**WORK ITEM**
Please give the number of lines in the records below that include "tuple", with no other output.

(Source records)
--*--
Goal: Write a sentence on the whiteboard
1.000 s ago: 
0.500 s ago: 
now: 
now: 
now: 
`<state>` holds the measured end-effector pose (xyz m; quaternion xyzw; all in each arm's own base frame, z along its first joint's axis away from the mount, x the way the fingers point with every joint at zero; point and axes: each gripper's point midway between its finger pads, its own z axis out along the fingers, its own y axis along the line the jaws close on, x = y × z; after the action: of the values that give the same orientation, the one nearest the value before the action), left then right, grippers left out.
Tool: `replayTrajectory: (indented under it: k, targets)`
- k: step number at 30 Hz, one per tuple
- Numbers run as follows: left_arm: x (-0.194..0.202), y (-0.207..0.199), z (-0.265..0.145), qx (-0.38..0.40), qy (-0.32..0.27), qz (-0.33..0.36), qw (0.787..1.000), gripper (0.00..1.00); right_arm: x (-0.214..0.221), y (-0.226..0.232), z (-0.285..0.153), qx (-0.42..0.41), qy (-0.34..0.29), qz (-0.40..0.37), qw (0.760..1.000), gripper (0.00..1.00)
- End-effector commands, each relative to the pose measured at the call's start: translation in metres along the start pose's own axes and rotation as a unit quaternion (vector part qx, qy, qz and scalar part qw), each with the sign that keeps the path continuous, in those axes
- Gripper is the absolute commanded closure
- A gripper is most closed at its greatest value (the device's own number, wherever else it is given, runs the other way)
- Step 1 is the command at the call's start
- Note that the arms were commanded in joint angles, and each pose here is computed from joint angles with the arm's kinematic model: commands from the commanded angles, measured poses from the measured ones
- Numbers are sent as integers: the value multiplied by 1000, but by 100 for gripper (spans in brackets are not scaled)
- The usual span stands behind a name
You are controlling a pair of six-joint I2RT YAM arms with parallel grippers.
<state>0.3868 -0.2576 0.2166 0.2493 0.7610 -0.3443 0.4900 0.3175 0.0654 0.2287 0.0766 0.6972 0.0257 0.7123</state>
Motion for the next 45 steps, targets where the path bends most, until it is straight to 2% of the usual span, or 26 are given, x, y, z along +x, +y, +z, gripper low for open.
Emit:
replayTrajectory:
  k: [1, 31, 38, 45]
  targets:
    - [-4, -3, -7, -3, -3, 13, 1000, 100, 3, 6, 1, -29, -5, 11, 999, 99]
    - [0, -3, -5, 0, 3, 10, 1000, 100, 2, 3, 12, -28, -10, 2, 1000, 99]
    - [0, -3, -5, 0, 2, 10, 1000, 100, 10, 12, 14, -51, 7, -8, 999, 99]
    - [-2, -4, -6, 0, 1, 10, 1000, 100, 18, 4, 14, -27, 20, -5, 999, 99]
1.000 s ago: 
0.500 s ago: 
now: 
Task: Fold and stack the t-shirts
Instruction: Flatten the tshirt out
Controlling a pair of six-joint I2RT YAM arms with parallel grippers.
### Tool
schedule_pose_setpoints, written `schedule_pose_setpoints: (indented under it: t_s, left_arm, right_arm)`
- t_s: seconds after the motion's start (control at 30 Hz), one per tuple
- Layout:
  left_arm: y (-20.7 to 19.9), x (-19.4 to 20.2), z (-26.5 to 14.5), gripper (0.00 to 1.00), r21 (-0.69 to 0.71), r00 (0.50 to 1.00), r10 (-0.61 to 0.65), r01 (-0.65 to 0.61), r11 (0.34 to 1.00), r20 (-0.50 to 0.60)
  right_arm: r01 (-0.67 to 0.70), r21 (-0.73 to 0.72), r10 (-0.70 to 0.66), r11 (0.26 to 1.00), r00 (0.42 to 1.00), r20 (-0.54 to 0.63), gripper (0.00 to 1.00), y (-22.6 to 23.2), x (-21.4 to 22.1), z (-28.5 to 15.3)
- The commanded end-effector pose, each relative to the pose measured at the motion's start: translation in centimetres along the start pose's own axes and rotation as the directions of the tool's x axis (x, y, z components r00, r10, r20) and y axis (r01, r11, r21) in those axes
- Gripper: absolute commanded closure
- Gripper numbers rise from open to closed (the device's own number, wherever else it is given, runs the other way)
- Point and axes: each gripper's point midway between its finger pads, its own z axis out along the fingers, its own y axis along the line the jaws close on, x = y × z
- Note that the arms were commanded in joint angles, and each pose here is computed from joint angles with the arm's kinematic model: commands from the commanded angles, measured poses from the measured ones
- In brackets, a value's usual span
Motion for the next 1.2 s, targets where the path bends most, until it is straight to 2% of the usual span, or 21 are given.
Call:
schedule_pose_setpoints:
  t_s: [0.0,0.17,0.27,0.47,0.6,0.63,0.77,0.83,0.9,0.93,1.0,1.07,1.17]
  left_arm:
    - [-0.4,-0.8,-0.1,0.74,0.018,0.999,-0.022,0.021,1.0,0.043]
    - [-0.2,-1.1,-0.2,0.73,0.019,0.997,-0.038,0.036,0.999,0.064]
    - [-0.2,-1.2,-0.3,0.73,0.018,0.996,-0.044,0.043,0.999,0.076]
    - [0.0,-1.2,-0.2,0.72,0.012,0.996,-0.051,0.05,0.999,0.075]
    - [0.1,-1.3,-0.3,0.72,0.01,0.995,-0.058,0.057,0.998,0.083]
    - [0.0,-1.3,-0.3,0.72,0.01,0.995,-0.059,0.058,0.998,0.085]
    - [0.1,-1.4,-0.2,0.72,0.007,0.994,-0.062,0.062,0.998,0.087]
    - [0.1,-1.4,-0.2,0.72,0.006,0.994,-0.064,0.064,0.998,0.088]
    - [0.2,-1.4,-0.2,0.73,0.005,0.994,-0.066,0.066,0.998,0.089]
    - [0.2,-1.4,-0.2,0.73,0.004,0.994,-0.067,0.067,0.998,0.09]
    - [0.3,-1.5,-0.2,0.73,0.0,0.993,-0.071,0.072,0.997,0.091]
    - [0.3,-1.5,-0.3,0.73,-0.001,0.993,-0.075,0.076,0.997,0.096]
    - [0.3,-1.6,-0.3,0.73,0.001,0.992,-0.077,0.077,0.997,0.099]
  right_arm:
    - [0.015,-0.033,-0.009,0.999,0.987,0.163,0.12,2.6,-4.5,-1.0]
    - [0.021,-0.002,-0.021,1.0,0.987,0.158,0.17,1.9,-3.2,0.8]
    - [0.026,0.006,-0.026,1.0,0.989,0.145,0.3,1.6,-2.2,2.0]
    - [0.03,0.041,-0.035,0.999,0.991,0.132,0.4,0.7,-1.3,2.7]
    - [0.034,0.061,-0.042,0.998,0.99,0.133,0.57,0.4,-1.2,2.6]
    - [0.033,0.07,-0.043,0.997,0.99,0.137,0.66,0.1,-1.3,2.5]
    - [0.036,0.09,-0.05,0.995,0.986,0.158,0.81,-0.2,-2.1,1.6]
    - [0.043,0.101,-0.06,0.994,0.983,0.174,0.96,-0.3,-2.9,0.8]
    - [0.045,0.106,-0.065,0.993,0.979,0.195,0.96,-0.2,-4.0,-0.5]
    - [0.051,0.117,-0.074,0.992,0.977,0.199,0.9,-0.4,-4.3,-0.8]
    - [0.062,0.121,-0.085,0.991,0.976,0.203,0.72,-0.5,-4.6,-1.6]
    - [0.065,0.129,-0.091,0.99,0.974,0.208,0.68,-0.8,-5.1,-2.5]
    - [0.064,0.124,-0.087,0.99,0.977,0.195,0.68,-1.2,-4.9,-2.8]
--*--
**REPLY TO THE TASK**
2